(Records drawn from a dataset)
──────────────────────────────
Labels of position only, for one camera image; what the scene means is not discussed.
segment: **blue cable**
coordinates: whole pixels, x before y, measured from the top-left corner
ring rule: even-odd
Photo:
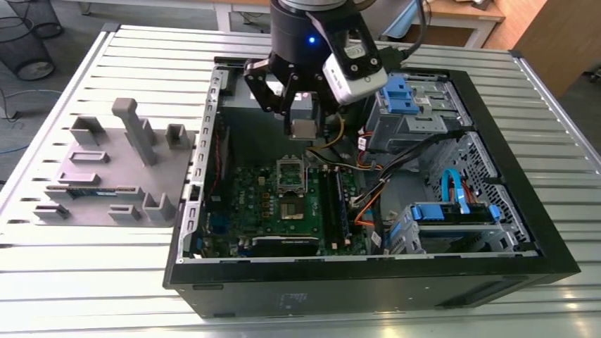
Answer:
[[[16,148],[16,149],[12,149],[12,150],[0,151],[0,155],[9,154],[9,153],[15,153],[16,151],[20,151],[20,150],[25,149],[28,146],[29,146],[29,144],[28,144],[27,146],[23,146],[21,148]]]
[[[466,192],[461,186],[461,176],[456,168],[446,168],[442,172],[442,202],[450,201],[449,198],[449,176],[453,178],[454,196],[457,203],[460,203],[461,213],[469,213],[469,207],[466,202]]]

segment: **robotic arm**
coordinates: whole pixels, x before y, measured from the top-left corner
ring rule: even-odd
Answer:
[[[424,13],[421,0],[418,6]],[[345,105],[372,95],[386,84],[381,51],[371,37],[360,10],[375,0],[272,0],[272,53],[265,60],[248,60],[244,79],[265,112],[284,116],[285,134],[292,134],[291,106],[297,92],[317,95],[317,130],[325,117],[343,112]],[[421,17],[422,32],[425,17]],[[393,62],[412,51],[386,48]],[[267,85],[272,73],[283,83],[281,95]]]

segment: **workbench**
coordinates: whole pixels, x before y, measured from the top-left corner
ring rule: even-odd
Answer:
[[[171,228],[35,225],[77,116],[139,102],[153,127],[199,131],[216,56],[264,57],[269,37],[121,26],[103,31],[0,192],[0,333],[67,337],[600,337],[601,161],[528,63],[422,46],[408,65],[465,70],[582,273],[470,309],[201,320],[163,288]]]

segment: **chip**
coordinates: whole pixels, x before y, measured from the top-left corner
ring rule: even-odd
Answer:
[[[280,219],[303,220],[304,219],[304,198],[283,197],[280,198]]]

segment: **black case frame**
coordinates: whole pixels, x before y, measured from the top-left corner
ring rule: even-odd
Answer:
[[[173,230],[164,287],[201,317],[372,313],[474,307],[532,284],[580,272],[468,73],[404,68],[448,76],[472,118],[501,183],[517,207],[537,257],[401,259],[289,263],[176,264]]]
──────────────────────────────
Your assignment: Scan the data above and copy each line containing the word "segment".

Solution to the exercise:
segment: **blue cable**
segment: **robotic arm**
segment: **workbench**
segment: **chip**
segment: **black case frame**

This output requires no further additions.